Investing for next leg of growth
Astec is setting up a new R&D centre which will help develop new processes from various chemistries like fluorine. Fluorine chemistry is core to development of new molecules and will help diversify its offerings post FY23. The new R&D centre will have the ability to do things in microreactors and high-pressure reactor systems along with hydrogenation systems. Investments in cutting-edge new systems will help develop new molecules and products and propel next leg of growth for the company.
Key Risks
- Mr. Ashok Hiremath, who is the Managing Director of the company has been selling the shares of the company and trimming his stake. He has reduced his stake in Astec from 9.7% to 7.6% over the last 2 months. More sustained selling from him could be red flag.
- Astec is looking to explore the dormant opportunity in generics market as products go off-patent. There is a risk increasing generics share in agro-chemical market may reverse due to increasing pest resistance and new innovator launches.

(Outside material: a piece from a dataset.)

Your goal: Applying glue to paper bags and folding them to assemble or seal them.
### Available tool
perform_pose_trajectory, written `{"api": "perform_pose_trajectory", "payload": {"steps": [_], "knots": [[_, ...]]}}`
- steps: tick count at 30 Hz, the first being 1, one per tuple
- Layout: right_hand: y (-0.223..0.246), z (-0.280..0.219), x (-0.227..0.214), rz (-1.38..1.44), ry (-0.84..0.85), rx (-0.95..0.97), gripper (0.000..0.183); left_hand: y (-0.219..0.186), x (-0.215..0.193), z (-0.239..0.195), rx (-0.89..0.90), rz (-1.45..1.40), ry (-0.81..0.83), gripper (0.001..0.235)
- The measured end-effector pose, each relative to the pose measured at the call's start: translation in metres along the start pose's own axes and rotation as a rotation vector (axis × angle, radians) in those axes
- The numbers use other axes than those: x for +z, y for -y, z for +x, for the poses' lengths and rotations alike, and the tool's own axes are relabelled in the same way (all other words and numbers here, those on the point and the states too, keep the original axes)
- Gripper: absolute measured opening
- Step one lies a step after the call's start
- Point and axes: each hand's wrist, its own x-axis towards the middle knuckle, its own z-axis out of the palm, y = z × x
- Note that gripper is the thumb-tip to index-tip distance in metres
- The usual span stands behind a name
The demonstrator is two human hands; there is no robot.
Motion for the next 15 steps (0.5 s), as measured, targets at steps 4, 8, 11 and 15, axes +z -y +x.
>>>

- Regulatory risk from local authorities as ingredients used in agrochemicals are deemed to be carcinogenic.
Key Positives
- First generation entrepreneur Mr. Ashok Hiremath who incorporated the company in 1994 is still in-charge of running the company although Godrej Agrovet acquired the company in 2015. He has been actively involved in the affairs of the company and has played a key role in scaling up Astec.
- Godrej group company acquired Astec and is the majority shareholder of the company. This can help Astec’s growth prospects and competitive position and help it win the trust and backing of innovator clients.
- Focus on niche products and working with global innovators can help the company scale up as Innovators would like to outsource the manufacturing to save costs.
Outlook and Valuation
Astec is a niche player in the agrochemical space with impeccable management pedigree combined with steady growth and decent return ratios. It is pretty evident that this kind of company will deserve premium valuation and is currently trading at around 32 PE. Going ahead, growth will come from the new herbicide plant which is set to be commissioned in Q4FY21 and new R&D centre where the company will focus on new processes and chemistries. It would be reasonable to expect decent growth in revenues and profits on the back of strong domestic growth and robust export demand as the company is well positioned to capture the generics opportunity in agrochemicals.
Disclaimer: Have personal investments in Astec Lifesciences at the time of writing this note. Information in this blog is for educational purposes only. The articles may contain external links , references and compilation of various publicly available articles. All copyrights and trademarks of images belong to their respective owners and are used for Fair Educational Purpose only.